* _TASK TO CARRY OUT_: Print out every record below, exactly as written.

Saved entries
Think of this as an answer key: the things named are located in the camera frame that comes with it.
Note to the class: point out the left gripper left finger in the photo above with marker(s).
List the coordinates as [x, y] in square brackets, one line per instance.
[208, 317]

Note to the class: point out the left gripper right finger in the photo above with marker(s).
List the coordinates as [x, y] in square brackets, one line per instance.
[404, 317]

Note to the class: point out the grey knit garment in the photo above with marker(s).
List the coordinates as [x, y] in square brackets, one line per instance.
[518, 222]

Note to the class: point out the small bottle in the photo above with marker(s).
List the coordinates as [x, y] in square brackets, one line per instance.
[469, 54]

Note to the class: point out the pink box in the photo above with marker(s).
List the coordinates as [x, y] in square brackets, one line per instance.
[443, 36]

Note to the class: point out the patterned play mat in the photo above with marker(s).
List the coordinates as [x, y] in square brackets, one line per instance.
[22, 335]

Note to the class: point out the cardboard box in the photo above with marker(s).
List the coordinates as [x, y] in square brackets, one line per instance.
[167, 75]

* _RESPONSE AREA_:
Think of this as an answer key: the things named are located in the camera frame that comes with it.
Note to the class: point out the left gripper left finger in the photo above with marker(s).
List the coordinates as [x, y] in square brackets, one line per instance.
[208, 317]

Note to the class: point out the left gripper right finger in the photo above with marker(s).
List the coordinates as [x, y] in square brackets, one line per instance.
[404, 317]

Note to the class: point out the grey knit garment in the photo above with marker(s).
List the coordinates as [x, y] in square brackets, one line per instance.
[518, 222]

Note to the class: point out the small bottle in the photo above with marker(s).
List the coordinates as [x, y] in square brackets, one line per instance.
[469, 54]

Note to the class: point out the pink box in the photo above with marker(s).
List the coordinates as [x, y] in square brackets, one line per instance.
[443, 36]

Note to the class: point out the patterned play mat in the photo above with marker(s).
List the coordinates as [x, y] in square brackets, one line per instance.
[22, 335]

Note to the class: point out the cardboard box in the photo above with marker(s).
List the coordinates as [x, y] in square brackets, one line per instance.
[167, 75]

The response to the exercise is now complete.